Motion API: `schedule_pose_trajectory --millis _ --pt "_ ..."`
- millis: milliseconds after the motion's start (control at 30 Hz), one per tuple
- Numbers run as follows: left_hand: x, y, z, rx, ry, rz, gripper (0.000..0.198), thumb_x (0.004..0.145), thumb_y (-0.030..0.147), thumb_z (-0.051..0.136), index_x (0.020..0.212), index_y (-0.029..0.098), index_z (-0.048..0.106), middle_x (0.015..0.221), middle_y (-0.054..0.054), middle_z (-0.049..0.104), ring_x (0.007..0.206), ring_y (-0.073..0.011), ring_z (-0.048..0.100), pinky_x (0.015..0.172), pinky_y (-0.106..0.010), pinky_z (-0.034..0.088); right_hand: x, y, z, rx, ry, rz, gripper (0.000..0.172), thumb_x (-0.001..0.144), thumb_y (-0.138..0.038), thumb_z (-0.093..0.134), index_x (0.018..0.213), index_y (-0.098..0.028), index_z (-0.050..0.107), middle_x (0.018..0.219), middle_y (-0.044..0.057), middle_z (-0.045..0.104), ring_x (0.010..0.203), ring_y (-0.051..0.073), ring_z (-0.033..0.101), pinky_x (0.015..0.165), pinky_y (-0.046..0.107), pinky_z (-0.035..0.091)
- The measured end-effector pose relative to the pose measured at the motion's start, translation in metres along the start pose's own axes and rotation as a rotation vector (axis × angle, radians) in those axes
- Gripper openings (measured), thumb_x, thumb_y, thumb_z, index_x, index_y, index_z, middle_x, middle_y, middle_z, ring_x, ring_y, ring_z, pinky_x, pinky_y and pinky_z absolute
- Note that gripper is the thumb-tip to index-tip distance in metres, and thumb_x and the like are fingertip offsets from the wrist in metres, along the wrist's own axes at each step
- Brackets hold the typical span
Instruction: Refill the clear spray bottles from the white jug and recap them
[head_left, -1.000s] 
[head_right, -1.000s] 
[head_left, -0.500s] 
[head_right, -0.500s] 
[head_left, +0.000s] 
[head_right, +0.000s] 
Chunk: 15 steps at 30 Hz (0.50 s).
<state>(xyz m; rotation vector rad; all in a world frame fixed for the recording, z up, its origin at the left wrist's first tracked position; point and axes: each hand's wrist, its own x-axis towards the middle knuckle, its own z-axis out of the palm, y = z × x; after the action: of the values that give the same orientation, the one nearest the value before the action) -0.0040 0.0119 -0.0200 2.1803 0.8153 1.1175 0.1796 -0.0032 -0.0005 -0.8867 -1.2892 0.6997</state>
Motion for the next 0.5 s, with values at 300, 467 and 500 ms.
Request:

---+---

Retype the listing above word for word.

> **Response to the exercise**
Motion API: `schedule_pose_trajectory --millis _ --pt "_ ..."`
- millis: milliseconds after the motion's start (control at 30 Hz), one per tuple
- Numbers run as follows: left_hand: x, y, z, rx, ry, rz, gripper (0.000..0.198), thumb_x (0.004..0.145), thumb_y (-0.030..0.147), thumb_z (-0.051..0.136), index_x (0.020..0.212), index_y (-0.029..0.098), index_z (-0.048..0.106), middle_x (0.015..0.221), middle_y (-0.054..0.054), middle_z (-0.049..0.104), ring_x (0.007..0.206), ring_y (-0.073..0.011), ring_z (-0.048..0.100), pinky_x (0.015..0.172), pinky_y (-0.106..0.010), pinky_z (-0.034..0.088); right_hand: x, y, z, rx, ry, rz, gripper (0.000..0.172), thumb_x (-0.001..0.144), thumb_y (-0.138..0.038), thumb_z (-0.093..0.134), index_x (0.018..0.213), index_y (-0.098..0.028), index_z (-0.050..0.107), middle_x (0.018..0.219), middle_y (-0.044..0.057), middle_z (-0.045..0.104), ring_x (0.010..0.203), ring_y (-0.051..0.073), ring_z (-0.033..0.101), pinky_x (0.015..0.165), pinky_y (-0.046..0.107), pinky_z (-0.035..0.091)
- The measured end-effector pose relative to the pose measured at the motion's start, translation in metres along the start pose's own axes and rotation as a rotation vector (axis × angle, radians) in those axes
- Gripper openings (measured), thumb_x, thumb_y, thumb_z, index_x, index_y, index_z, middle_x, middle_y, middle_z, ring_x, ring_y, ring_z, pinky_x, pinky_y and pinky_z absolute
- Note that gripper is the thumb-tip to index-tip distance in metres, and thumb_x and the like are fingertip offsets from the wrist in metres, along the wrist's own axes at each step
- Brackets hold the typical span
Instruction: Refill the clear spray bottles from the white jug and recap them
[head_left, -1.000s] 
[head_right, -1.000s] 
[head_left, -0.500s] 
[head_right, -0.500s] 
[head_left, +0.000s] 
[head_right, +0.000s] 
Chunk: 15 steps at 30 Hz (0.50 s).
<state>(xyz m; rotation vector rad; all in a world frame fixed for the recording, z up, its origin at the left wrist's first tracked position; point and axes: each hand's wrist, its own x-axis towards the middle knuckle, its own z-axis out of the palm, y = z × x; after the action: of the values that give the same orientation, the one nearest the value before the action) -0.0040 0.0119 -0.0200 2.1803 0.8153 1.1175 0.1796 -0.0032 -0.0005 -0.8867 -1.2892 0.6997</state>
Motion for the next 0.5 s, with values at 300, 467 and 500 ms.
Request:

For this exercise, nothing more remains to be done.